> **EXERCISE BRIEF**: In the records below, find the line with "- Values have" and the line with "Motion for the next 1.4". Print both exactly, along with every line between them, and no other line.

[Dataset excerpts]
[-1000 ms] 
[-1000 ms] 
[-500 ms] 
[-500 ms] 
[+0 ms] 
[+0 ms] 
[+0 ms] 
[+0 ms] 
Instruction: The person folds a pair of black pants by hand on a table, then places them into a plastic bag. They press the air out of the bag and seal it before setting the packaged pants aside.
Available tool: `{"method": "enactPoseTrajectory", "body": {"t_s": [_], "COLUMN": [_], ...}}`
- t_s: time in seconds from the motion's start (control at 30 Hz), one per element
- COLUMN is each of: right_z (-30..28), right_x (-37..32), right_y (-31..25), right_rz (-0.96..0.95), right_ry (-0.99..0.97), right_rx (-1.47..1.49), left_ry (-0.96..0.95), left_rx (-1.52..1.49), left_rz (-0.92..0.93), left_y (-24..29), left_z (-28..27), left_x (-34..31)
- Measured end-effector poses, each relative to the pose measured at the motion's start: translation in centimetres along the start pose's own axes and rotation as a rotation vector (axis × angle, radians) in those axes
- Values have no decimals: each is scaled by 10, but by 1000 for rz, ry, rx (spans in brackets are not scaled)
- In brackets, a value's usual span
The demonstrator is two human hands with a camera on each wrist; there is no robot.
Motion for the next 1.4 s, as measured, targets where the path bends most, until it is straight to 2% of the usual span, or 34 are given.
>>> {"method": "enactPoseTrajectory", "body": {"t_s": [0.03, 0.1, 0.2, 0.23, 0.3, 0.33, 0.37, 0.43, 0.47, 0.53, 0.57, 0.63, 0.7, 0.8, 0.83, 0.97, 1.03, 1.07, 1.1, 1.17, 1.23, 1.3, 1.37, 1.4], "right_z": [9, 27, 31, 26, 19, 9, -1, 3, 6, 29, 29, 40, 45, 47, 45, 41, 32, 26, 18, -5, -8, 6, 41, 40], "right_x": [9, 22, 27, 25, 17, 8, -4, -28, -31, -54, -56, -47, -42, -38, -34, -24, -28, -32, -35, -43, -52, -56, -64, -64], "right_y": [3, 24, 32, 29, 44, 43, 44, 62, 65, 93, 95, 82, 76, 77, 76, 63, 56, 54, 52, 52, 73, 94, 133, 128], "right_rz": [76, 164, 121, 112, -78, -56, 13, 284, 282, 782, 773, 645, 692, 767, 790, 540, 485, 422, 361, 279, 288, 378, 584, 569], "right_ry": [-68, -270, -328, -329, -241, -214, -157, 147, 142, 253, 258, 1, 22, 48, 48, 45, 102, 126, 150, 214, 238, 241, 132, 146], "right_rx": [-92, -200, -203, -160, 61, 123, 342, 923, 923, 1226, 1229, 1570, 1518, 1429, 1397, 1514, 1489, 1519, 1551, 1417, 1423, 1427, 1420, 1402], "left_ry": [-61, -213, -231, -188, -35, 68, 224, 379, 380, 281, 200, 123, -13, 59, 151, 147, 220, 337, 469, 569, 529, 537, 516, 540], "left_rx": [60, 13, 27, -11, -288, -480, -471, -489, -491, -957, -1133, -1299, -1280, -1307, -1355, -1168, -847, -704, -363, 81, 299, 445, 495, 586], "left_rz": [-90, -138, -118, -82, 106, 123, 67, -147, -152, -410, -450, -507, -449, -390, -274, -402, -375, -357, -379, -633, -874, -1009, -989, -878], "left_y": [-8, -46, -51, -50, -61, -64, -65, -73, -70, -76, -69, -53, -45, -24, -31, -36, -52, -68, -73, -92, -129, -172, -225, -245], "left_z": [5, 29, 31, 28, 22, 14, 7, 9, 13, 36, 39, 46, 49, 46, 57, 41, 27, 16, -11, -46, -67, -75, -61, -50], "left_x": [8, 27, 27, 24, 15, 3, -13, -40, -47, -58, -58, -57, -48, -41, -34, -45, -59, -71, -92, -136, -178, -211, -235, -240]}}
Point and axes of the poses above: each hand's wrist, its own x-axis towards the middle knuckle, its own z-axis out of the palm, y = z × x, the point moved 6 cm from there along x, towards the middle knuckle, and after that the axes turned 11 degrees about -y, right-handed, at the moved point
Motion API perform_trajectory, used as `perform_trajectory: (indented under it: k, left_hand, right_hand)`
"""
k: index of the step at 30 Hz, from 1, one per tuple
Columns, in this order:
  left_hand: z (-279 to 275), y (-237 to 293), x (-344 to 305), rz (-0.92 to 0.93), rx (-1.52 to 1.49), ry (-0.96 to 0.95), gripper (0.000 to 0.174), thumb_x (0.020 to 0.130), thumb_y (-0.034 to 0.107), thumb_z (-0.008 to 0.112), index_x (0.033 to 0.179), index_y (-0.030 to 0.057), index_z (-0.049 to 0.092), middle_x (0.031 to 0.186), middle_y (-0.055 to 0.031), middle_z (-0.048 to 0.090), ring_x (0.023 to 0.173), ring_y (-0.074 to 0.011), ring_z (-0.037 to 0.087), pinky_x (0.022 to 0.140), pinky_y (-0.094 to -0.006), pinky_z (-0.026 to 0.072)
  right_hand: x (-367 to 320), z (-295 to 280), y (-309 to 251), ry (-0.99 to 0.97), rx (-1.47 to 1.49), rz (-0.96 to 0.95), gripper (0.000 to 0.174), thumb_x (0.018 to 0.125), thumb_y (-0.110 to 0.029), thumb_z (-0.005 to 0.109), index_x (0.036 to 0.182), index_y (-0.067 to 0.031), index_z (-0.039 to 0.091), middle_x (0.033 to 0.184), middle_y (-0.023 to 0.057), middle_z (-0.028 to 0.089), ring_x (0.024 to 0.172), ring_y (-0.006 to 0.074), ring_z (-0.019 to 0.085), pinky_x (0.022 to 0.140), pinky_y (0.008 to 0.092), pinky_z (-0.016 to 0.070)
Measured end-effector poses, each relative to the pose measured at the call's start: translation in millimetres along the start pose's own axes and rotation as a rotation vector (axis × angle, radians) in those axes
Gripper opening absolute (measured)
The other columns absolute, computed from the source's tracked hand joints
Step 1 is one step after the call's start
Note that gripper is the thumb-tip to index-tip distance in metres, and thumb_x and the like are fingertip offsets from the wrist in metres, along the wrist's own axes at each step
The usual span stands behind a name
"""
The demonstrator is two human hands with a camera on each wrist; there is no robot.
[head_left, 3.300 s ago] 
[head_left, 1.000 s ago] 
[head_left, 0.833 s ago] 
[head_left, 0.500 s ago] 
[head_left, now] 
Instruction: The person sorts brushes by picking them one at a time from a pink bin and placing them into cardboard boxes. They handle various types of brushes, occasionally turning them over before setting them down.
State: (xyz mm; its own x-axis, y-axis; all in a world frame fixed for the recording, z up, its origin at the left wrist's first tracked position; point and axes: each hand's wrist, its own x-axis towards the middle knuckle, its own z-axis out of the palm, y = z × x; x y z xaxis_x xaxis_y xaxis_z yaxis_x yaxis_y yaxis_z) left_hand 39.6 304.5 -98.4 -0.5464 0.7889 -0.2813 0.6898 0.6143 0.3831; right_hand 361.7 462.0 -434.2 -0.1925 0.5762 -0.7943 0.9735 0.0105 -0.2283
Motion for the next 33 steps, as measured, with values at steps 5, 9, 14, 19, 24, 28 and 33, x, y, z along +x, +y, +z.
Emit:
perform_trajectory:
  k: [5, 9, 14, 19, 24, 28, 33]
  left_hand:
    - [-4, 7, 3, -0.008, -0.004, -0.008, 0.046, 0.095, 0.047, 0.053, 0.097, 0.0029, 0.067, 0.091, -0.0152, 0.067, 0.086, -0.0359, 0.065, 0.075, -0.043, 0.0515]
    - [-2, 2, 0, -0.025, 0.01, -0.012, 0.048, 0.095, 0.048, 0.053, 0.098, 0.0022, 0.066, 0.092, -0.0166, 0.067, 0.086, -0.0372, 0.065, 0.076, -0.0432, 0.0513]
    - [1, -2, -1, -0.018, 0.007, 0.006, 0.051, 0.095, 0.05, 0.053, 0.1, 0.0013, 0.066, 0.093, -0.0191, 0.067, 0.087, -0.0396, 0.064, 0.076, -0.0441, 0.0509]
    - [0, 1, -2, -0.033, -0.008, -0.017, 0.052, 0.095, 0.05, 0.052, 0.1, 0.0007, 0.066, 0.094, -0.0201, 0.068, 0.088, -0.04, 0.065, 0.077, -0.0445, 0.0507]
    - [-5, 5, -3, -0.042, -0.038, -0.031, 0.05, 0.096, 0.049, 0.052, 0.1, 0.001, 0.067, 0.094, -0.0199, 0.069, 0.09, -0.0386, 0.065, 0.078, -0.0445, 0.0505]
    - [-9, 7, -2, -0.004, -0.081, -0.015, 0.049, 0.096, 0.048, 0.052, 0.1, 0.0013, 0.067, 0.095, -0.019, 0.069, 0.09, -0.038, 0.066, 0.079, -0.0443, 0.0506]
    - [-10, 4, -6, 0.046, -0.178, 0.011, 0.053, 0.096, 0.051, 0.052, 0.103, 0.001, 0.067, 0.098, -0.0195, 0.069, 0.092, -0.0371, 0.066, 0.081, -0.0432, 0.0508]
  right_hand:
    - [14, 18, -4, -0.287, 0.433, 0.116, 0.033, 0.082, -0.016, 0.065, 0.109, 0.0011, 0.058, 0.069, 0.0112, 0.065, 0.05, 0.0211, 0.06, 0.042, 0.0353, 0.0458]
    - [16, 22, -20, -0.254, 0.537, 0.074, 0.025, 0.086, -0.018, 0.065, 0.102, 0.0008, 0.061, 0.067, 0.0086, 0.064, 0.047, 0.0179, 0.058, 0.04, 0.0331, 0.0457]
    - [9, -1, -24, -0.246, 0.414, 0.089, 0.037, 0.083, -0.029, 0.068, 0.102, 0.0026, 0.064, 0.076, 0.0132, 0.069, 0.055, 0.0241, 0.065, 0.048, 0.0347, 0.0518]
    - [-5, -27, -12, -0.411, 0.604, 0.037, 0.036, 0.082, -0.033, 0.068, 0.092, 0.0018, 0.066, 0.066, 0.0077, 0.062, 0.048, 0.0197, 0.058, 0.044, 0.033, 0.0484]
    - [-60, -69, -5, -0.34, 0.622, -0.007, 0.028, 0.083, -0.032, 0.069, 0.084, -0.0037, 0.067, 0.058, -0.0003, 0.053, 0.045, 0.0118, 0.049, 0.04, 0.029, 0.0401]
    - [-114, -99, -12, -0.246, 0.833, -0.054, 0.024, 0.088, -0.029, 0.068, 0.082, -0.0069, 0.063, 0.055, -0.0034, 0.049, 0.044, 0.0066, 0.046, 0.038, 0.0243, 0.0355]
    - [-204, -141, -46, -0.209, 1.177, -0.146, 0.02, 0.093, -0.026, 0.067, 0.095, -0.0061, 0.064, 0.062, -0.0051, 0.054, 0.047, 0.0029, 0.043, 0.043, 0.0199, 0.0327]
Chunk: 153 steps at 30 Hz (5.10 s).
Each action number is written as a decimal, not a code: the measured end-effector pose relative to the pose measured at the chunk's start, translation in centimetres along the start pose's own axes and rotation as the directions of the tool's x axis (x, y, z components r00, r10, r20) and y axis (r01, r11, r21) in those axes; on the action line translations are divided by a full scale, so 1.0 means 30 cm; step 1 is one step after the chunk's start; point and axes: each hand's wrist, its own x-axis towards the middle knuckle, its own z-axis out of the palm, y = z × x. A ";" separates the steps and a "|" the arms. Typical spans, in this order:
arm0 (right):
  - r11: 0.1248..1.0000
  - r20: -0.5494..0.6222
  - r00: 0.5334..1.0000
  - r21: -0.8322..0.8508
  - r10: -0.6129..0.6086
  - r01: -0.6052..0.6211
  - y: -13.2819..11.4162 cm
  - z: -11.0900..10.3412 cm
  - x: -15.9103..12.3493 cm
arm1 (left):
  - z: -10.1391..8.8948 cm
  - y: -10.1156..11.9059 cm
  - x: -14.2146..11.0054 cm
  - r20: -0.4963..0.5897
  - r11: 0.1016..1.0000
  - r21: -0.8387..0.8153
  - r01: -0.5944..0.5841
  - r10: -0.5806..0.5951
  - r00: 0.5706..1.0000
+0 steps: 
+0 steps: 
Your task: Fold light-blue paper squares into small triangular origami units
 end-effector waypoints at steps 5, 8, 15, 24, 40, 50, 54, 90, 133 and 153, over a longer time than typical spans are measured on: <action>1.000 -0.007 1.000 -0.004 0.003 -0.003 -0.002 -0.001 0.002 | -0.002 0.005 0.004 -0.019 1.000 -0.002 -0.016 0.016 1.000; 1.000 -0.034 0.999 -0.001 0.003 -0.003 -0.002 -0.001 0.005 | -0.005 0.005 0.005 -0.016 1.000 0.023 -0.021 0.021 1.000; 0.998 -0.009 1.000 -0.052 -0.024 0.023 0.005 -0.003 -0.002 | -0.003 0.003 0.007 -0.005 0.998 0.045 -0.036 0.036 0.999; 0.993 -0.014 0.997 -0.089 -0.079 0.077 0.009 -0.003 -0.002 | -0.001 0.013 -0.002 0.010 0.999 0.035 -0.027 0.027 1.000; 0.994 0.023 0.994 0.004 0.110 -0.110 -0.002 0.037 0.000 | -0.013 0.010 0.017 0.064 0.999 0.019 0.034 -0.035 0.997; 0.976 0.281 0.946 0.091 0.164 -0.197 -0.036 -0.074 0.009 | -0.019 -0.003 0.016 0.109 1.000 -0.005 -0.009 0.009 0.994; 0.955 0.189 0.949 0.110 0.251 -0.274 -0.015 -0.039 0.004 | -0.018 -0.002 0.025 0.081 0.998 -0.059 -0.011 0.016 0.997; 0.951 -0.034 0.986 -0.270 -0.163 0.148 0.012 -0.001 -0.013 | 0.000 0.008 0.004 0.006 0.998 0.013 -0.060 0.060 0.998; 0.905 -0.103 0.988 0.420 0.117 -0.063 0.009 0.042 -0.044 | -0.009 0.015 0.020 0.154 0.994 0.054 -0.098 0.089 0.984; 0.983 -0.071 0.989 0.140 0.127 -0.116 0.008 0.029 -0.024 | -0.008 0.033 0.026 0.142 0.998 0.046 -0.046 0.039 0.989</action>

> **OUTPUT OF THE EXERCISE**:
- Values have no decimals: each is scaled by 10, but by 1000 for rz, ry, rx (spans in brackets are not scaled)
- In brackets, a value's usual span
The demonstrator is two human hands with a camera on each wrist; there is no robot.
Motion for the next 1.4 s, as measured, targets where the path bends most, until it is straight to 2% of the usual span, or 34 are given.

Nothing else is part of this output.